Expected output will look similar to this. The exact version number can be different.

Python 3.12.3

Keep this terminal open. All following commands assume you are inside ch03-learning-log-workshop.

Step 1: Understand the pipeline before writing code

Cleaning and validation pipeline

The key idea is simple: never jump from raw data to conclusions. A trustworthy analysis keeps evidence for each transformation.

StageQuestionOutput
Generate inputWhat does the raw data look like?raw_learning_log.csv
CleanWhich rows are invalid or duplicated?clean_learning_log.csv, cleaning_log.json
SummarizeWhich topic took the most time?grouped topic statistics
QueryCan the same clean data be queried like a database?learning_log.sqlite3
VisualizeWhich result should be seen at a glance?topic_minutes.svg
ReportWhat should another person believe and verify?report.html

Step 2: Create the runnable script

Create a file named learning_log_pipeline.py, then paste the full script below.

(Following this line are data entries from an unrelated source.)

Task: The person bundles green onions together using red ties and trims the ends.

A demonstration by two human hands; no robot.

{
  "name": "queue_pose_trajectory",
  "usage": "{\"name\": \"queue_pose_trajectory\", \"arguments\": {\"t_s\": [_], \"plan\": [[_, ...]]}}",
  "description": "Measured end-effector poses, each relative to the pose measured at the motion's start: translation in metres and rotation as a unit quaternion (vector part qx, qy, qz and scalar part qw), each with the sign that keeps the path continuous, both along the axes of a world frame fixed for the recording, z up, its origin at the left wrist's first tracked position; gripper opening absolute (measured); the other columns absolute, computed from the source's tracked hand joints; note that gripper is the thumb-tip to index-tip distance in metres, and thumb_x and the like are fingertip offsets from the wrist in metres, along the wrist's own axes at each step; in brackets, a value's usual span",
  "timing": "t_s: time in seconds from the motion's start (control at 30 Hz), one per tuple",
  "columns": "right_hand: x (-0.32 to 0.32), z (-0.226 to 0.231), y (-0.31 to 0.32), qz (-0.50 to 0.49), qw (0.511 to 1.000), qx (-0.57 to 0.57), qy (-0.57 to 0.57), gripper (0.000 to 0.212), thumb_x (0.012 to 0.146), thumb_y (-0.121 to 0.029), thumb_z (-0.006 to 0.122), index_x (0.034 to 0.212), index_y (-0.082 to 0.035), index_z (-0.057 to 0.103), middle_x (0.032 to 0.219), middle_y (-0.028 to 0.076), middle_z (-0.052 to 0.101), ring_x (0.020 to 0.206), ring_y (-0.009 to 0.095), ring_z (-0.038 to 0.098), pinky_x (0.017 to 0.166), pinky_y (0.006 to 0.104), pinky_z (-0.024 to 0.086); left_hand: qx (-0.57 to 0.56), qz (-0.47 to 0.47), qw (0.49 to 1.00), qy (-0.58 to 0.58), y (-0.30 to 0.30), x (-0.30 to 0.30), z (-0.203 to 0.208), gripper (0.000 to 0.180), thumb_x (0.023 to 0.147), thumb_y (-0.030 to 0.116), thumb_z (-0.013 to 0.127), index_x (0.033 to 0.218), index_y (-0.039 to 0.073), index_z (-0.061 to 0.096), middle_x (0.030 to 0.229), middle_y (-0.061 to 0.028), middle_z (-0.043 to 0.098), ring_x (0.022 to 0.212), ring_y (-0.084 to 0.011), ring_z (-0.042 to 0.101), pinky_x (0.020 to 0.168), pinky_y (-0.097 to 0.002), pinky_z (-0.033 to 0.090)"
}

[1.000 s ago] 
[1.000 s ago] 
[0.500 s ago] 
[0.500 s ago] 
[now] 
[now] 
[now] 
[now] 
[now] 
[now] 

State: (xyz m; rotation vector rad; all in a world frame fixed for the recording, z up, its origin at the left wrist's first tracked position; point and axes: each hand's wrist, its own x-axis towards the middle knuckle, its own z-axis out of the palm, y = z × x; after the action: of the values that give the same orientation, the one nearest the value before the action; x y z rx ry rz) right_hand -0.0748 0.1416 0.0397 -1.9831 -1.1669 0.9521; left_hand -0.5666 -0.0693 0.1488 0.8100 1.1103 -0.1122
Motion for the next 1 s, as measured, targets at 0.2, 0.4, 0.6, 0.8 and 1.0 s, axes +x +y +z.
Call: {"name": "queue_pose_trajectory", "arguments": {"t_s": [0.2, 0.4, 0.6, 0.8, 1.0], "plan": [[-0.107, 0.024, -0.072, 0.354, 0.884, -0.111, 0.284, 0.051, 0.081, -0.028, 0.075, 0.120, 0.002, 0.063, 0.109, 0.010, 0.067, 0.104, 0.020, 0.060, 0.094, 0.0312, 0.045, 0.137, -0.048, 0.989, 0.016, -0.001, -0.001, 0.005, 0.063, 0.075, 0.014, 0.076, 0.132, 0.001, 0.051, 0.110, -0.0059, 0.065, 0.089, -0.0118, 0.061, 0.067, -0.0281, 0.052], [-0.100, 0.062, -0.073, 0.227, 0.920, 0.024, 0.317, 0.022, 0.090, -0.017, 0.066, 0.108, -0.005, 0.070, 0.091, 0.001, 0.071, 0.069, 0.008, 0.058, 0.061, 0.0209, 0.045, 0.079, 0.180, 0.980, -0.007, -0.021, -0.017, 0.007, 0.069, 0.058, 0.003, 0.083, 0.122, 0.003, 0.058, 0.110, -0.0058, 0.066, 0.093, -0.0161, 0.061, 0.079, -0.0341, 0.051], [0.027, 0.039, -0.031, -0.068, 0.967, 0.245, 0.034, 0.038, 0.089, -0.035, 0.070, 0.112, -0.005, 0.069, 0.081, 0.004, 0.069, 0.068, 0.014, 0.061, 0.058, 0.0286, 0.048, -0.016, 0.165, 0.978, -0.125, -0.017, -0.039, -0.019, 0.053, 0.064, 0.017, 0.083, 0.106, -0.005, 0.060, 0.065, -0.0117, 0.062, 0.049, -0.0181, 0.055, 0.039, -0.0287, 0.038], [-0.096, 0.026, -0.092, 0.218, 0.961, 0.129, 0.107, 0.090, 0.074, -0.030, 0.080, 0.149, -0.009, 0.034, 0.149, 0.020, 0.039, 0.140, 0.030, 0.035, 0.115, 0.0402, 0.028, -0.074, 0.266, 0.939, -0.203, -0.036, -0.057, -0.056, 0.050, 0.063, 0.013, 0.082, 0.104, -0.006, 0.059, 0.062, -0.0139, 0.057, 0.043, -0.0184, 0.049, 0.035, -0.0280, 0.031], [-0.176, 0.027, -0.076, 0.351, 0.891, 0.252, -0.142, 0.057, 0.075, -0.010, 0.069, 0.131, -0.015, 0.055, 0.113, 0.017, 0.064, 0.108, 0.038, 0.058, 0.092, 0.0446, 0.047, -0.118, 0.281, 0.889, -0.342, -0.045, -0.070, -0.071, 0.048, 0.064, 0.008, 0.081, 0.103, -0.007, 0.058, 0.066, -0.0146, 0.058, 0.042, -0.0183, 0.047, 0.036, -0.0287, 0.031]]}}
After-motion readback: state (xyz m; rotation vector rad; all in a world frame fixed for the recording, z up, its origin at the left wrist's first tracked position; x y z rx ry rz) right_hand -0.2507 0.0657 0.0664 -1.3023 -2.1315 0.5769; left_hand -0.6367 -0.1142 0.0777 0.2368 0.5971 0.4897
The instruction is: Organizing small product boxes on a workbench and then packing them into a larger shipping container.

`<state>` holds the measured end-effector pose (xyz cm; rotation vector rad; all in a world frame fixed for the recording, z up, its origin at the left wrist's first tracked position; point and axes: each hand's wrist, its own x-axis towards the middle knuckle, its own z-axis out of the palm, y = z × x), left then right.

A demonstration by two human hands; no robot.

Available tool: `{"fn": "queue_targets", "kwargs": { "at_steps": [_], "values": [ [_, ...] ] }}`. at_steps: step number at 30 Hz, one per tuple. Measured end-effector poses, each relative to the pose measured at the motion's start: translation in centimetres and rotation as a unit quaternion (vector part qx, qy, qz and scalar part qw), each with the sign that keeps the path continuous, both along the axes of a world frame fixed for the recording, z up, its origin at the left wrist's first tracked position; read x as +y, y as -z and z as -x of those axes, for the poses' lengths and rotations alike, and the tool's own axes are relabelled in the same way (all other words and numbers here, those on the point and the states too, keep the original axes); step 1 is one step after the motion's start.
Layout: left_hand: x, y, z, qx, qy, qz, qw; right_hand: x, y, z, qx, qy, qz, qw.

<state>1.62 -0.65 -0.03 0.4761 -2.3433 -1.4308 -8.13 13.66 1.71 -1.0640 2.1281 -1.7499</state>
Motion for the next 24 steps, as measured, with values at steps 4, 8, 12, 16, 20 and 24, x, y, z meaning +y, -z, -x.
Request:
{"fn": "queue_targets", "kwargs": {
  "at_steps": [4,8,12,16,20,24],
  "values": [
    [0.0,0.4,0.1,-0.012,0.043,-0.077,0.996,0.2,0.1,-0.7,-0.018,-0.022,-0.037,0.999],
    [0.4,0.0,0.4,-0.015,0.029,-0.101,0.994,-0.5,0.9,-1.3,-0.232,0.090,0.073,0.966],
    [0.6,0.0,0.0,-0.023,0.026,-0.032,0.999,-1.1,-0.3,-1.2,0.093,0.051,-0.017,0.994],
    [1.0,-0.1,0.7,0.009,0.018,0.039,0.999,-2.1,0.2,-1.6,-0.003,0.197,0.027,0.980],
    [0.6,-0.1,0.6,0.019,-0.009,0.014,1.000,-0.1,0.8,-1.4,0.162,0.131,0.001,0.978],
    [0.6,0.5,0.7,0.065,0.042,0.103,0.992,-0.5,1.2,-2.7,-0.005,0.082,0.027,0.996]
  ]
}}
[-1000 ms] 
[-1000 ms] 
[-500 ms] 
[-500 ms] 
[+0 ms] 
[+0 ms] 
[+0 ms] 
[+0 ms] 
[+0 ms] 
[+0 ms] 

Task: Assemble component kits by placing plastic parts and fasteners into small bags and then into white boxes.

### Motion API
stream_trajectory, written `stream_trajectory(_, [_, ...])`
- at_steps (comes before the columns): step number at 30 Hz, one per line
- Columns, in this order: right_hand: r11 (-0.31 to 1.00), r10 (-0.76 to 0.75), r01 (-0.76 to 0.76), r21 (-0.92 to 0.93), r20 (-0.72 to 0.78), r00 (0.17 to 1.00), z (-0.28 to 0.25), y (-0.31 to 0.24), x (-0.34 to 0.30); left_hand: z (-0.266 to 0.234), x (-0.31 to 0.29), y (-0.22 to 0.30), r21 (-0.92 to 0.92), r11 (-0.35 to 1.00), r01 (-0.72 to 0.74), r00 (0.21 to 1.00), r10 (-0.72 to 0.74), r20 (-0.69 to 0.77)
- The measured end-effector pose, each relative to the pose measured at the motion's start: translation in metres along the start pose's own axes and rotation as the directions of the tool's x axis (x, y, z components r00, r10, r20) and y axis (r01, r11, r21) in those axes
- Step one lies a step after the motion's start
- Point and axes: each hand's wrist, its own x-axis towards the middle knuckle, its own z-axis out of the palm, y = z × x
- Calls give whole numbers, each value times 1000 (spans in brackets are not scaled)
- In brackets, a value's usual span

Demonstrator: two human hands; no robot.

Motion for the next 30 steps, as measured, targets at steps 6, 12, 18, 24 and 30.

from __future__ import annotations

import csv
import html
import json
import sqlite3
from collections import defaultdict
from pathlib import Path
from statistics import mean

OUTPUT_DIR = Path("ch03_output")
RAW_CSV = OUTPUT_DIR / "raw_learning_log.csv"
CLEAN_CSV = OUTPUT_DIR / "clean_learning_log.csv"
DATABASE = OUTPUT_DIR / "learning_log.sqlite3"
CHART_SVG = OUTPUT_DIR / "topic_minutes.svg"
REPORT_HTML = OUTPUT_DIR / "report.html"
CLEANING_LOG = OUTPUT_DIR / "cleaning_log.json"

FIELDNAMES = ["date", "topic", "minutes", "status", "confidence", "note"]

RAW_ROWS = [
{"date": "2026-05-01", "topic": "Python", "minutes": "45", "status": "completed", "confidence": "0.92", "note": "loops and conditions"},
{"date": "2026-05-01", "topic": " pandas ", "minutes": "30", "status": "stuck", "confidence": "0.55", "note": "merge confusion"},
{"date": "2026-05-02", "topic": "Python", "minutes": "60", "status": "completed", "confidence": "0.88", "note": "functions"},
{"date": "2026-05-02", "topic": "SQL", "minutes": "35", "status": "completed", "confidence": "0.81", "note": "select and where"},
{"date": "2026-05-03", "topic": "Pandas", "minutes": "", "status": "stuck", "confidence": "0.40", "note": "forgot to track time"},
{"date": "2026-05-03", "topic": "Visualization", "minutes": "50", "status": "completed", "confidence": "0.76", "note": "bar chart"},
{"date": "2026-05-04", "topic": "sql", "minutes": "-10", "status": "completed", "confidence": "0.70", "note": "timer entered backwards"},
{"date": "2026-05-04", "topic": "Pandas", "minutes": "40", "status": "completed", "confidence": "0.66", "note": "groupby practice"},
{"date": "2026-05-05", "topic": "Python", "minutes": "45", "status": "completed", "confidence": "0.82", "note": "list comprehension"},
{"date": "2026-05-05", "topic": "Python", "minutes": "45", "status": "completed", "confidence": "0.82", "note": "list comprehension"},
{"date": "2026-05-05", "topic": "RAG", "minutes": "25", "status": "stuck", "confidence": "0.50", "note": "chunking terms"},
{"date": "2026-05-06", "topic": "Visualization", "minutes": "65", "status": "completed", "confidence": "0.91", "note": "line chart"},
]


def normalize_topic(value: str) -> str:
aliases = {
"python": "Python",
"pandas": "Pandas",
"sql": "SQL",
"visualization": "Visualization",
"rag": "RAG",
}
cleaned = value.strip().lower()
return aliases.get(cleaned, cleaned.title())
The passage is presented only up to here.